International round-up: Facebook tackles ‘Live’ suicide videos, Twitter lands in hot water

Plus digital accounts for almost half of ad spend in Australia, and O2 Germany looks to give consumers more control over their data with a new partnership.


Facebook tackles ‘Live’ suicide and murder videos

Facebook has not had an easy ride with its ‘Live’ offering. A string of disturbing videos have surfaced on the social network over recent weeks, including a Cleveland man’s murder, a teenager who accidentally shot himself while broadcasting on Instagram Live Stories and the killing of an 11-month-old girl in Thailand.

As a result, Facebook is hiring 3,000 more people for its community operations team, which reviews sensitive material to keep violence, hate speech and child exploitation off the platform. The move brings the division up to 7,500 employees.

“Over the last few weeks, we’ve seen people hurting themselves and others on Facebook—either live or in video posted later,” CEO Mark Zuckerberg wrote. “It’s heartbreaking, and I’ve been reflecting on how we can do better for our community.

“If we’re going to build a safe community, we need to respond quickly. We’re working to make these videos easier to report so we can take the right action sooner—whether that’s responding quickly when someone needs help or taking a post down.”

READ MORE: Facebook Is Hiring 3,000 People to Help Prevent Suicide and Murder Videos From Being Shared

Digital accounts for almost half of ad spend in Australia

Almost half of all ad spend in Australia now goes on digital channels, new research shows.

Digital accounted for 48.6% of all advertising spend in 2016, up from 42.5% the year before, according to the Commercial Economic Advisory Service of Australia.

TV spend dropped from 24% to 21.6% of total ad spend in 2016 according to the report, however, ThinkTV has recently reported a shift to digital formats, noting that video on demand spend increased 48% year on year.

Mobile advertising, a subset of the digital advertising spend, increased to 15% of the whole paid media market in 2016 up from 11% in 2015; while digital video also continued to grow, representing 5% of the total ad spend in 2016 up from 3% in 2015.

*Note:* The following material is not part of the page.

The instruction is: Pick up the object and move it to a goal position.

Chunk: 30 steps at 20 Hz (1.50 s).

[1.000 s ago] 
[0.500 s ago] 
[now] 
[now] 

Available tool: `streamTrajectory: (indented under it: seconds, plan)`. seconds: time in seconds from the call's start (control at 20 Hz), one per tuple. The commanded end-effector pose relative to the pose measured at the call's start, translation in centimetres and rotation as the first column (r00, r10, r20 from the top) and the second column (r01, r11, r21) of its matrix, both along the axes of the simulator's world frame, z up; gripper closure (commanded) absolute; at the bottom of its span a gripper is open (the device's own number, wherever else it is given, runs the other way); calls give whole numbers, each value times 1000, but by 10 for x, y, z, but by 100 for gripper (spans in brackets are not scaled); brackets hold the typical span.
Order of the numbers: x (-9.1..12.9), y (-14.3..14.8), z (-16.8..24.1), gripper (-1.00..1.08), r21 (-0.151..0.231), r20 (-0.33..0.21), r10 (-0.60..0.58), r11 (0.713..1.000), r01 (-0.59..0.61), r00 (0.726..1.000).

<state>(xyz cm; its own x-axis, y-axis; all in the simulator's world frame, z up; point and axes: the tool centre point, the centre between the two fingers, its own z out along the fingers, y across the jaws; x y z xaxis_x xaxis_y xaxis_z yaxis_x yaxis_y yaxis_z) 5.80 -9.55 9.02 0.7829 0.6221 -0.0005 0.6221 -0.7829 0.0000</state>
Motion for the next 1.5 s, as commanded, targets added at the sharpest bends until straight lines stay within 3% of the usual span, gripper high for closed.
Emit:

READ MORE: Digital accounts for 48.6% of all ad spend in Australia

Twitter lands itself in hot water for running ads on terror account

Twitter has run advertisements for Optus, Woolworths, HSBC bank and The Smith Family charity on an account purporting to represent the Taliban terror group blamed for the killing of 132 children and the attempted slaying of teen activist Malala Yousafzai.

The Australian yesterday found tweet advertisements for Woolworth’s cheese balls, Optus cyber security and HSBC financial insights, and a sponsor-a-child appeal from The Smith Family, on a Twitter feed promoting the Pakistani group known as the TTP.

A Woolworths spokesman said the company was disappointed that the promoted tweet appeared within this account. He said the company had addressed this issue with Twitter. Twitter has since suspended the account.

READ MORE: Twitter runs ads for Australian businesses on Taliban group’s account

O2 Germany looks to give consumers more control over their data with new partnership

O2 Germany has partnered with British startup in a bid to give its consumers more control over their personal data.

The deal will see a co-branded version of the app, branded as ‘O2 Get’ launched in Germany and promoted to its 24 million customers. The app asks users to answer questions around their interests, activities or habits, after which they’ll be served “more relevant and engaging” ads.

Users are rewarded in real time for every information exchange in the form of credits which can redeemed for rewards such as digital gift cards or donated to charity.

Any data provided within the app is owned by the user, and their personal data is never sold, or shared with the brands or advertisers. If a user opts to leave all their data is deleted immediately. The personal data start-up was also featured on Marketing Week’s 100 Disruptive Brands list last year.